■ Directions for this task: Return the entries below word for word. No picture belongs in the copy.

##### The records

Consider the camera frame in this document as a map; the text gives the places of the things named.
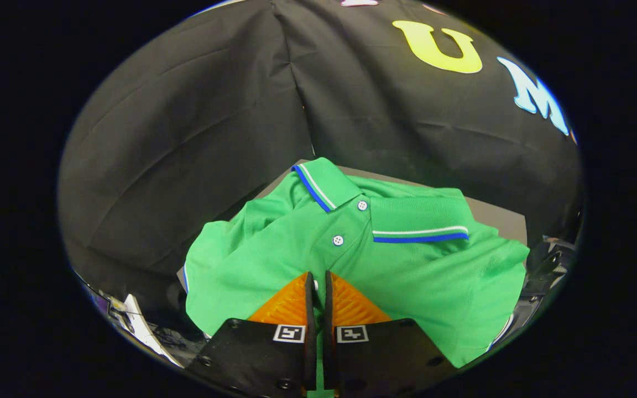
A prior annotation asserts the white flat panel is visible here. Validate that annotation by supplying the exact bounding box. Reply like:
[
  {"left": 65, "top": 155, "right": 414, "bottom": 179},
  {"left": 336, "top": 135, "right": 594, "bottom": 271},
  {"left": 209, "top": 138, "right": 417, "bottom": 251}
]
[{"left": 122, "top": 294, "right": 184, "bottom": 368}]

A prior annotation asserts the green polo shirt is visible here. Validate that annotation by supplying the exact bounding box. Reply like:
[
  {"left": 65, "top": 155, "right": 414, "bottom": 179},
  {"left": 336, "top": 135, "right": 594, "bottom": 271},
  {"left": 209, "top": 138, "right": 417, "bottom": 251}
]
[{"left": 183, "top": 158, "right": 530, "bottom": 398}]

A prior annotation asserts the grey cabinet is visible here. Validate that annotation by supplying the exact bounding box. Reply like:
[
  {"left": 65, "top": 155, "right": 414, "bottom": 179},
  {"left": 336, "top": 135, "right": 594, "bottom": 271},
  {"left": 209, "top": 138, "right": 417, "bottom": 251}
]
[{"left": 176, "top": 159, "right": 528, "bottom": 288}]

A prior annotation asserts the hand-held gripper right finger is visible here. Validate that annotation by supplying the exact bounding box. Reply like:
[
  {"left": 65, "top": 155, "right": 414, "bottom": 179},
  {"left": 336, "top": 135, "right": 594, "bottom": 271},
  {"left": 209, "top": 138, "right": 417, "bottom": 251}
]
[{"left": 324, "top": 270, "right": 458, "bottom": 398}]

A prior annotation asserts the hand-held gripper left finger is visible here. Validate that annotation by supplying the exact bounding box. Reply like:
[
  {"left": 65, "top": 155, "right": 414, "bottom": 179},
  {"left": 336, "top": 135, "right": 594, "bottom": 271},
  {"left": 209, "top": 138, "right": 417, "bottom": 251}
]
[{"left": 186, "top": 271, "right": 318, "bottom": 398}]

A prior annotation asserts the black backdrop cloth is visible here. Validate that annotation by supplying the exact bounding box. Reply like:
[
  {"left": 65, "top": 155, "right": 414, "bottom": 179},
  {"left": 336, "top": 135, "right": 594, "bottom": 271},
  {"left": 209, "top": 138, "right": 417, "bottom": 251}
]
[{"left": 58, "top": 0, "right": 583, "bottom": 310}]

##########

■ Response:
Consider the camera frame in this document as a map; the text gives the places of the things named.
A prior annotation asserts the white flat panel is visible here. Validate that annotation by supplying the exact bounding box. Reply like:
[
  {"left": 65, "top": 155, "right": 414, "bottom": 179},
  {"left": 336, "top": 135, "right": 594, "bottom": 271},
  {"left": 209, "top": 138, "right": 417, "bottom": 251}
]
[{"left": 122, "top": 294, "right": 184, "bottom": 368}]

A prior annotation asserts the green polo shirt is visible here. Validate that annotation by supplying the exact bounding box. Reply like:
[
  {"left": 65, "top": 155, "right": 414, "bottom": 179},
  {"left": 336, "top": 135, "right": 594, "bottom": 271},
  {"left": 209, "top": 138, "right": 417, "bottom": 251}
]
[{"left": 183, "top": 158, "right": 530, "bottom": 398}]

A prior annotation asserts the grey cabinet is visible here. Validate that annotation by supplying the exact bounding box. Reply like:
[
  {"left": 65, "top": 155, "right": 414, "bottom": 179},
  {"left": 336, "top": 135, "right": 594, "bottom": 271},
  {"left": 209, "top": 138, "right": 417, "bottom": 251}
]
[{"left": 176, "top": 159, "right": 528, "bottom": 288}]

A prior annotation asserts the hand-held gripper right finger is visible here. Validate that annotation by supplying the exact bounding box. Reply like:
[
  {"left": 65, "top": 155, "right": 414, "bottom": 179},
  {"left": 336, "top": 135, "right": 594, "bottom": 271},
  {"left": 209, "top": 138, "right": 417, "bottom": 251}
]
[{"left": 324, "top": 270, "right": 458, "bottom": 398}]

A prior annotation asserts the hand-held gripper left finger is visible here. Validate that annotation by supplying the exact bounding box. Reply like:
[
  {"left": 65, "top": 155, "right": 414, "bottom": 179},
  {"left": 336, "top": 135, "right": 594, "bottom": 271},
  {"left": 209, "top": 138, "right": 417, "bottom": 251}
]
[{"left": 186, "top": 271, "right": 318, "bottom": 398}]

A prior annotation asserts the black backdrop cloth is visible here. Validate that annotation by supplying the exact bounding box. Reply like:
[
  {"left": 65, "top": 155, "right": 414, "bottom": 179},
  {"left": 336, "top": 135, "right": 594, "bottom": 271},
  {"left": 209, "top": 138, "right": 417, "bottom": 251}
]
[{"left": 58, "top": 0, "right": 583, "bottom": 310}]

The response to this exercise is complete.